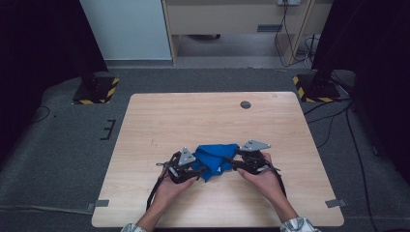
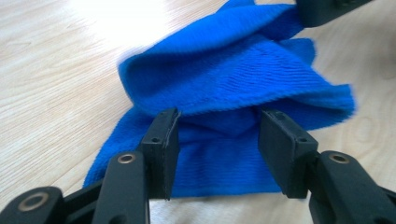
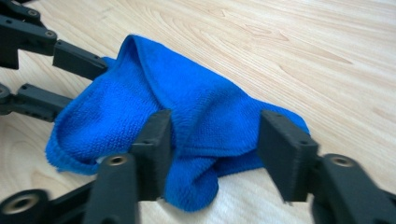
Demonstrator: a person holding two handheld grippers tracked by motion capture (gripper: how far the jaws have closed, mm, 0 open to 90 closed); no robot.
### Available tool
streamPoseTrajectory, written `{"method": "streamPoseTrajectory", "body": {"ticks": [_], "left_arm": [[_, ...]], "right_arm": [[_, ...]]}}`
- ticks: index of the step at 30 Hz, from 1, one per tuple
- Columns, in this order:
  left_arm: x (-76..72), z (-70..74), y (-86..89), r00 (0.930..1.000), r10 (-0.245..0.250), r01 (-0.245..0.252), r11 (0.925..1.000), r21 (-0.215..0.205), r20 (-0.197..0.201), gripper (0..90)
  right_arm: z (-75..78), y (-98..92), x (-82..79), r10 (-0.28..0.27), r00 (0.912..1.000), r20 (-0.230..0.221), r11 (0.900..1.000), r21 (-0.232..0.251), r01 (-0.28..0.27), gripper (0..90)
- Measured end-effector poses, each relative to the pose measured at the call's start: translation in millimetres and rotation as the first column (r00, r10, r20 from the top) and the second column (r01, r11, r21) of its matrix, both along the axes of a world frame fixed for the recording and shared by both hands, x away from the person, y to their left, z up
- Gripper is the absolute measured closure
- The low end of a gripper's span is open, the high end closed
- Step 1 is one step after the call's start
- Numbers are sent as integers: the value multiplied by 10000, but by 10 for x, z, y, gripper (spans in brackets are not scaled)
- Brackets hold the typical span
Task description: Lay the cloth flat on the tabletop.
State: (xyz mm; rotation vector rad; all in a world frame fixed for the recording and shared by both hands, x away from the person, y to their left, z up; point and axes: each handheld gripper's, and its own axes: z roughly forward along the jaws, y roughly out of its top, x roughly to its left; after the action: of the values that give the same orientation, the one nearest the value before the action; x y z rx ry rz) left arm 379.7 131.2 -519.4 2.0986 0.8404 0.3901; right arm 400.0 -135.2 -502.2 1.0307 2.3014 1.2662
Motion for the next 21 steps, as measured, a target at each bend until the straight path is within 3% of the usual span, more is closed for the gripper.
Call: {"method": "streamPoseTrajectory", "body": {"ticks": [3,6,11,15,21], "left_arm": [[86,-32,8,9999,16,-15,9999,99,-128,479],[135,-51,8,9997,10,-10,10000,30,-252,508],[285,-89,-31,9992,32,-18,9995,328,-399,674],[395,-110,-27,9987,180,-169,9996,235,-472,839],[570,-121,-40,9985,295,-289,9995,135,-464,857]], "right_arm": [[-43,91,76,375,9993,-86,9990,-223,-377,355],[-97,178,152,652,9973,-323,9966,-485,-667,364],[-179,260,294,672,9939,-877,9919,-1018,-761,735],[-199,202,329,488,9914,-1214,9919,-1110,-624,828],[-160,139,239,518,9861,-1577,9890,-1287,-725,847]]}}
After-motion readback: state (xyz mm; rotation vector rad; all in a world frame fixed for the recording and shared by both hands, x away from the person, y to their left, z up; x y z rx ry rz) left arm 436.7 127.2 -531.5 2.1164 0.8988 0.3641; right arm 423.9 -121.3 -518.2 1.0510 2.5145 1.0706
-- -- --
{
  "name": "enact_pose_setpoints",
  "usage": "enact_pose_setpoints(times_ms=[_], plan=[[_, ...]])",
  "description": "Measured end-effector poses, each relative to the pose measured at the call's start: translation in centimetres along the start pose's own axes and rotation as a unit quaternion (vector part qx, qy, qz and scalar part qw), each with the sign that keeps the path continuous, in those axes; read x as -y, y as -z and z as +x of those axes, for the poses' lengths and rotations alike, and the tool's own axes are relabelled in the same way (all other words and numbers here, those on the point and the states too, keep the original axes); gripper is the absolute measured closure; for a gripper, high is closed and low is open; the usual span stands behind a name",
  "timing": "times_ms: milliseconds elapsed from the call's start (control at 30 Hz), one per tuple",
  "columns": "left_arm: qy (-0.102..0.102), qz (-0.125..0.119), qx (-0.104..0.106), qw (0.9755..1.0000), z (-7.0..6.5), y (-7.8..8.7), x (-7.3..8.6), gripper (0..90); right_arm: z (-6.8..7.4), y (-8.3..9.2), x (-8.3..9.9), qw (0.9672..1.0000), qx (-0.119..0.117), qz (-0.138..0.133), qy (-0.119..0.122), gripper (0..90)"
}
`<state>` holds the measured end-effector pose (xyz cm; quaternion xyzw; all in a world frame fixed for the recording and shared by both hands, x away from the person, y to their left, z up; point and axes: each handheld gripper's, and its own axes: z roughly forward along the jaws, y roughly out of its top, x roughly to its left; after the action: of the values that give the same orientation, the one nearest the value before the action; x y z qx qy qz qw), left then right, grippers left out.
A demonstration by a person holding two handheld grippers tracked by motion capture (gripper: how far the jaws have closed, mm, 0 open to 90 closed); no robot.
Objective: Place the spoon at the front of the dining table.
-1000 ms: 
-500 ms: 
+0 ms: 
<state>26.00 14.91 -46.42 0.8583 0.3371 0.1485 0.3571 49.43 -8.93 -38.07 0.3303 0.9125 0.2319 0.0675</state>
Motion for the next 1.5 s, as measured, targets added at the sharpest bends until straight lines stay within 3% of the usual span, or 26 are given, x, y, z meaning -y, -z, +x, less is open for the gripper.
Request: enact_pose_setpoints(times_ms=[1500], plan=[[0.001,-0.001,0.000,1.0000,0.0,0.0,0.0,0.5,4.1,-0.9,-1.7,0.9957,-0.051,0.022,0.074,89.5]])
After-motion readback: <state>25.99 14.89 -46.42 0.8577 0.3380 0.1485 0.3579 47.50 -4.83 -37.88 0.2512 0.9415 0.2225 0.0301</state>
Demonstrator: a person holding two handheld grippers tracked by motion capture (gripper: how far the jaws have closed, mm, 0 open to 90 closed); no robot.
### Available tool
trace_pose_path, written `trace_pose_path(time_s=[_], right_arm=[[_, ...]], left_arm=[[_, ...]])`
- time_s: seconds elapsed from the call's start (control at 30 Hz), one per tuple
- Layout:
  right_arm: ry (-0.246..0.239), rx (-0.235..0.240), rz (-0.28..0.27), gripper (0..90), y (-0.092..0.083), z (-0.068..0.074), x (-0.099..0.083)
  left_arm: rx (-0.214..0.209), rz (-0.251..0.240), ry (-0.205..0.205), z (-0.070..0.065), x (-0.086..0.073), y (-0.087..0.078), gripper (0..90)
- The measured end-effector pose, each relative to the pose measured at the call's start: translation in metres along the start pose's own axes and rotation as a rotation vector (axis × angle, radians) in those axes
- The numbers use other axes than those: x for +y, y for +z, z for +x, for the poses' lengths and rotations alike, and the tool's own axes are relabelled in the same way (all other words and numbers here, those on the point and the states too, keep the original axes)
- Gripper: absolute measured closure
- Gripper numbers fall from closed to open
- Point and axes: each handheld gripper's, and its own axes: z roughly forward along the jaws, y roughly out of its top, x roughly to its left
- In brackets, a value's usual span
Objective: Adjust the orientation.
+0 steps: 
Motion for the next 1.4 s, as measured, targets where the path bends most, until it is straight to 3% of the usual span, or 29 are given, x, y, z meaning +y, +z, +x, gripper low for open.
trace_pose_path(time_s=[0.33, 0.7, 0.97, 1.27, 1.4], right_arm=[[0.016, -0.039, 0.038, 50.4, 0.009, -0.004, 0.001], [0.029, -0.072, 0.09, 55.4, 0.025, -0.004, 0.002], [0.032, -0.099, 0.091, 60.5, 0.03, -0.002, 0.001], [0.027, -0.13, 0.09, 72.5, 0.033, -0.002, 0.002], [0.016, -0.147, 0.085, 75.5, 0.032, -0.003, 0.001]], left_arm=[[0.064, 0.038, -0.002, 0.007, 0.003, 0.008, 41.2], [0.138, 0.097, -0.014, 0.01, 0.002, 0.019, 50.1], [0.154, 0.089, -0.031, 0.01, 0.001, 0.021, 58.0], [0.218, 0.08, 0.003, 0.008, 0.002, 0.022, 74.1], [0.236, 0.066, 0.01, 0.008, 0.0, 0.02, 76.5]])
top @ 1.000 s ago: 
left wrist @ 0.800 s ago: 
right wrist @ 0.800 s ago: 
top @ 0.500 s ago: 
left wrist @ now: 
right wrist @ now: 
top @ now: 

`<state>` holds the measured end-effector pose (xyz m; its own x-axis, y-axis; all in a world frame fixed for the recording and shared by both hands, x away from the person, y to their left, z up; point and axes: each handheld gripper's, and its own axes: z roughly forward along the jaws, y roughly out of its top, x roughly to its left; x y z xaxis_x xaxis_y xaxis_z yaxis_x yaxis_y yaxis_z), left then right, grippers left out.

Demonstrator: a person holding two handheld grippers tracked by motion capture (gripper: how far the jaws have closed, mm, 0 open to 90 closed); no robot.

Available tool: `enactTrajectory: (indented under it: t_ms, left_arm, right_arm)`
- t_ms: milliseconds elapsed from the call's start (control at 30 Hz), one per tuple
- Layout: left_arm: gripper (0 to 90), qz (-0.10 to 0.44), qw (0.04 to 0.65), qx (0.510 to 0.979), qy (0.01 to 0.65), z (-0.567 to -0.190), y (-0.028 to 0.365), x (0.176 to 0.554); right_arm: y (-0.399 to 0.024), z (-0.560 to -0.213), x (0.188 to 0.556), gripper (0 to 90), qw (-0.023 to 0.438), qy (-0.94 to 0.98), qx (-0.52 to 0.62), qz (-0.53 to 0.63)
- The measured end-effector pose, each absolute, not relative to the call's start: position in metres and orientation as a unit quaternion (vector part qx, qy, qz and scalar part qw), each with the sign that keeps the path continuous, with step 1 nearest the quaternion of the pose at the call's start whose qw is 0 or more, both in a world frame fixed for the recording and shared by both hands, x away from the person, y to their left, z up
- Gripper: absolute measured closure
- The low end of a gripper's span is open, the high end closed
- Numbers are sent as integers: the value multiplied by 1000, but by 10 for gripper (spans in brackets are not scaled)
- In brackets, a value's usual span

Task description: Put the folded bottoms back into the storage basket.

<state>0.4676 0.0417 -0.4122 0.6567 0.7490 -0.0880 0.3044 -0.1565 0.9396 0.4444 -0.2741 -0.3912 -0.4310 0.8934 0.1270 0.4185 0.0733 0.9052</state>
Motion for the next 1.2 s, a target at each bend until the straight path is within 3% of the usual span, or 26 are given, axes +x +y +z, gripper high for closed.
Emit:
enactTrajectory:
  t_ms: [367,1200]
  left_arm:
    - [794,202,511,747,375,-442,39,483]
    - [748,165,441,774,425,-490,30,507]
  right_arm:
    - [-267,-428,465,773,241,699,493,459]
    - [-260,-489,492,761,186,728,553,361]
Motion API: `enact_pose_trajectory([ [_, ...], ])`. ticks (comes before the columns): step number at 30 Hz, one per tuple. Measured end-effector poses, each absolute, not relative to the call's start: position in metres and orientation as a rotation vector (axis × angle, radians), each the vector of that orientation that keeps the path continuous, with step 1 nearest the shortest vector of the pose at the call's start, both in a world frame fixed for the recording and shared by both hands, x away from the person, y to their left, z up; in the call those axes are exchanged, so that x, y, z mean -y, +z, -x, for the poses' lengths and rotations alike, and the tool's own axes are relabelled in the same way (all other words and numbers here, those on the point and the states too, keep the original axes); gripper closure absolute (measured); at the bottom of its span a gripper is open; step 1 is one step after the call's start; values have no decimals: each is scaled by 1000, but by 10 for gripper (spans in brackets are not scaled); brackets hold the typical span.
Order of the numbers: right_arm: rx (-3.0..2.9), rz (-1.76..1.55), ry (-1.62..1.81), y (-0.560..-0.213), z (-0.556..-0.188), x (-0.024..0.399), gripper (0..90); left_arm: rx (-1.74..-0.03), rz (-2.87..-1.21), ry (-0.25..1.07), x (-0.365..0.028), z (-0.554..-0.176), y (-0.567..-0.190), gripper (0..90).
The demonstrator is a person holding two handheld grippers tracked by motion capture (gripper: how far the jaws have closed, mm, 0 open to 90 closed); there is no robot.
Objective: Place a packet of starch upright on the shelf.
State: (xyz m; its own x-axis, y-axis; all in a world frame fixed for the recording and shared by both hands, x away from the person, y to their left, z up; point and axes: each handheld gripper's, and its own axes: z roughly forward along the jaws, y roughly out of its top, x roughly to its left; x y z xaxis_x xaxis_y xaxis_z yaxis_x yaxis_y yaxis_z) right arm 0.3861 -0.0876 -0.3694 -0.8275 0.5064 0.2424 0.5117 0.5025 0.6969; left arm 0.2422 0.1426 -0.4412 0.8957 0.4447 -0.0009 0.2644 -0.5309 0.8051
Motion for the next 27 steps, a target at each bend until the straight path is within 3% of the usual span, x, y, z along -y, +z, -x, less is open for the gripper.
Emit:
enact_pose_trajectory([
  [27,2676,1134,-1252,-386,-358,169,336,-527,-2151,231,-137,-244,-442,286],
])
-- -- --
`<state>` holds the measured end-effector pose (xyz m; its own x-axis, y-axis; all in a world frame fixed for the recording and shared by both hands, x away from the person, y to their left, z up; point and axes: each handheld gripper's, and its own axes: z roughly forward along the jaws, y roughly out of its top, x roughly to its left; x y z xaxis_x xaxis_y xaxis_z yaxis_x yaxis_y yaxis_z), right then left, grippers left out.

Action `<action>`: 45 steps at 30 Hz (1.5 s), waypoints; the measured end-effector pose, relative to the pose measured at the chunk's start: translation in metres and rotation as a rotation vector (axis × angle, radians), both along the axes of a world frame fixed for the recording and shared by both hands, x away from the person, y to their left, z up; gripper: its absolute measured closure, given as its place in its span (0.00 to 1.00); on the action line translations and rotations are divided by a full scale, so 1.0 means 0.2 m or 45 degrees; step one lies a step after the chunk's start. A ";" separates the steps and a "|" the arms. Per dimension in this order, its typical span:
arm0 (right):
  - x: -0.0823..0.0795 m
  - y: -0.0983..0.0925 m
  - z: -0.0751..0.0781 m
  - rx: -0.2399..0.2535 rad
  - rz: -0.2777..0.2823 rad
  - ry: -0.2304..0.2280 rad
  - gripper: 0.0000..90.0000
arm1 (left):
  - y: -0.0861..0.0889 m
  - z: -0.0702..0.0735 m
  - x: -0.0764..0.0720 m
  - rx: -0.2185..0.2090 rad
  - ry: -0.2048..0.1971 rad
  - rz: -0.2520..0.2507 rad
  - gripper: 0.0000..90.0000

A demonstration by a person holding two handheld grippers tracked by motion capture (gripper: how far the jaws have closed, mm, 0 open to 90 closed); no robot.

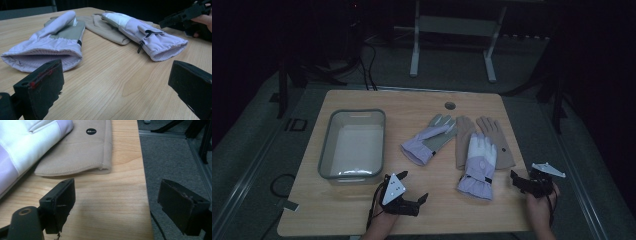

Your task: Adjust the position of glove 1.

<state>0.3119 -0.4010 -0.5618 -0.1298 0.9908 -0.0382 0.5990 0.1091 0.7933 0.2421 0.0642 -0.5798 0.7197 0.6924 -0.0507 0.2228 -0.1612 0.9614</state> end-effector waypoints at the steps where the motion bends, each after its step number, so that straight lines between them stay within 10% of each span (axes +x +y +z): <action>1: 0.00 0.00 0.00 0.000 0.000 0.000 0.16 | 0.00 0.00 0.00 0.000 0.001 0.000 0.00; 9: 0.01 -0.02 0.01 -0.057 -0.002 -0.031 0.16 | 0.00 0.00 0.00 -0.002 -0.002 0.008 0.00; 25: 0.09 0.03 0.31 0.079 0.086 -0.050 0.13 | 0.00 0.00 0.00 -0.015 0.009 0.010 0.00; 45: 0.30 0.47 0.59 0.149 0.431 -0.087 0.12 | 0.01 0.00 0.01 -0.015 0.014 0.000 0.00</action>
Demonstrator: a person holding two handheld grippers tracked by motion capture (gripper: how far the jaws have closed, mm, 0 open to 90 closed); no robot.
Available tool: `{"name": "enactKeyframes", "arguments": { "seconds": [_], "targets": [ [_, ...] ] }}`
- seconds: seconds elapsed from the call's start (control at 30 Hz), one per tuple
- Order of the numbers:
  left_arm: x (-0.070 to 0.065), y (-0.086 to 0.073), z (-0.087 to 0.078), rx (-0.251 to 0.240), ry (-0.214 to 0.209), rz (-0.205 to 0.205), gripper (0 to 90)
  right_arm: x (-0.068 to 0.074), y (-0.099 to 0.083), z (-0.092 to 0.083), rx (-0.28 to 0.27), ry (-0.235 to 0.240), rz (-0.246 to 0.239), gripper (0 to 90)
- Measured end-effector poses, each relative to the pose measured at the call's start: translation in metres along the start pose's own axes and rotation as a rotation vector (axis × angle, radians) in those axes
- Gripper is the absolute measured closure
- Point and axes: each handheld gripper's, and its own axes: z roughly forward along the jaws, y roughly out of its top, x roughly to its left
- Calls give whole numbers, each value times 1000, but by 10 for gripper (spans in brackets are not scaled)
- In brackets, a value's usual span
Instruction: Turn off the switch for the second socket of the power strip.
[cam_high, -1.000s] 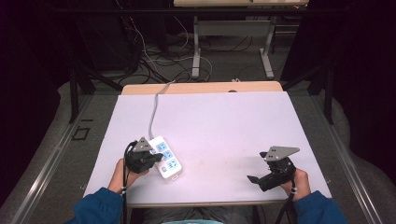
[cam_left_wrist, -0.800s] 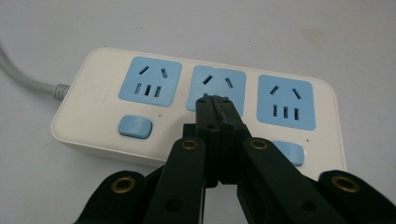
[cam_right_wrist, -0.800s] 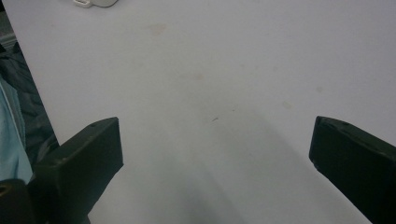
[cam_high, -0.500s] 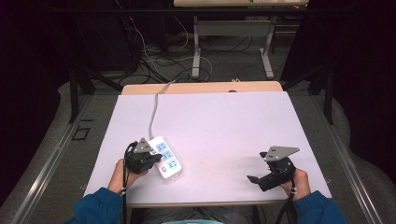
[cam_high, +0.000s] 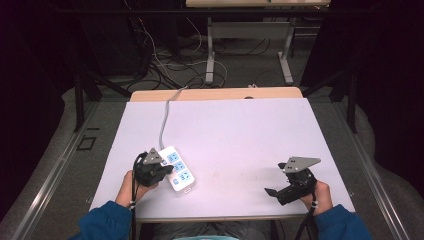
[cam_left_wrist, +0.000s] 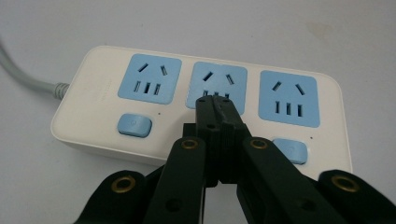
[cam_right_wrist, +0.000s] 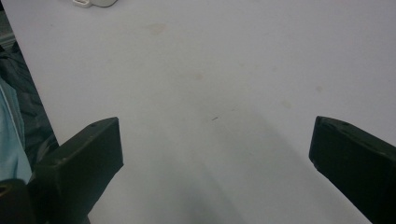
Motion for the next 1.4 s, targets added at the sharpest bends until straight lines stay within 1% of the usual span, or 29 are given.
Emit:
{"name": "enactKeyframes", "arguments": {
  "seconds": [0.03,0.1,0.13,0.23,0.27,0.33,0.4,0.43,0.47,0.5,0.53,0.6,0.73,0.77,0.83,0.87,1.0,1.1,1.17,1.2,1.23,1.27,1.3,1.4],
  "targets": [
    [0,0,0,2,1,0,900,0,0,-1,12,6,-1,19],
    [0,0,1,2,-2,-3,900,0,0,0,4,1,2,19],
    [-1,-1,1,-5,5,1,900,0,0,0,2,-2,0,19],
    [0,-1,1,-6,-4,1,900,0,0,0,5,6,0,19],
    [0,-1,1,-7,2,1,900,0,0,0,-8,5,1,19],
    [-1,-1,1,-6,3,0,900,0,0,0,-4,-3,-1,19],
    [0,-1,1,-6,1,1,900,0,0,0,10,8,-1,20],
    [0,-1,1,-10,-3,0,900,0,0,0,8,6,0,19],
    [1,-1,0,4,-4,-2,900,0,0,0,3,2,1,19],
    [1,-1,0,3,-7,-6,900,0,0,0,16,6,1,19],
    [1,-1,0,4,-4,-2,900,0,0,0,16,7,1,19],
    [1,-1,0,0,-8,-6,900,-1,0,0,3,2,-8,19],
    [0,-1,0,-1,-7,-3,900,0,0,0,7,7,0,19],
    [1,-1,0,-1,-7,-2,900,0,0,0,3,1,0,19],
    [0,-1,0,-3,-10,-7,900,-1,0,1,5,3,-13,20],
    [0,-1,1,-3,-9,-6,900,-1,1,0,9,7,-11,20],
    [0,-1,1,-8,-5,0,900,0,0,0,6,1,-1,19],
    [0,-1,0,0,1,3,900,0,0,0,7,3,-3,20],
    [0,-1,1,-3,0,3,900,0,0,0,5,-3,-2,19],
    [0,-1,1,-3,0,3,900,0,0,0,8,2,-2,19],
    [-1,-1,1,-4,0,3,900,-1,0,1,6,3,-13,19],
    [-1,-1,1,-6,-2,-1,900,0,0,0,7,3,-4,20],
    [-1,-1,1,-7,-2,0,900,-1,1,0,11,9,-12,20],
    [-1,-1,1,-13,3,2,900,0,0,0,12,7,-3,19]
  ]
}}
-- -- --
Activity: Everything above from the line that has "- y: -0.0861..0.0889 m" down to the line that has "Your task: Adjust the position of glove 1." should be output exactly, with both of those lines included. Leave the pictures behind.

Result of this task:
  - y: -0.0861..0.0889 m
  - z: -0.0702..0.0735 m
  - x: -0.0764..0.0720 m
  - rx: -0.2185..0.2090 rad
  - ry: -0.2048..0.1971 rad
  - rz: -0.2520..0.2507 rad
  - gripper: 0.0000..90.0000

A demonstration by a person holding two handheld grippers tracked by motion capture (gripper: how far the jaws have closed, mm, 0 open to 90 closed); no robot.


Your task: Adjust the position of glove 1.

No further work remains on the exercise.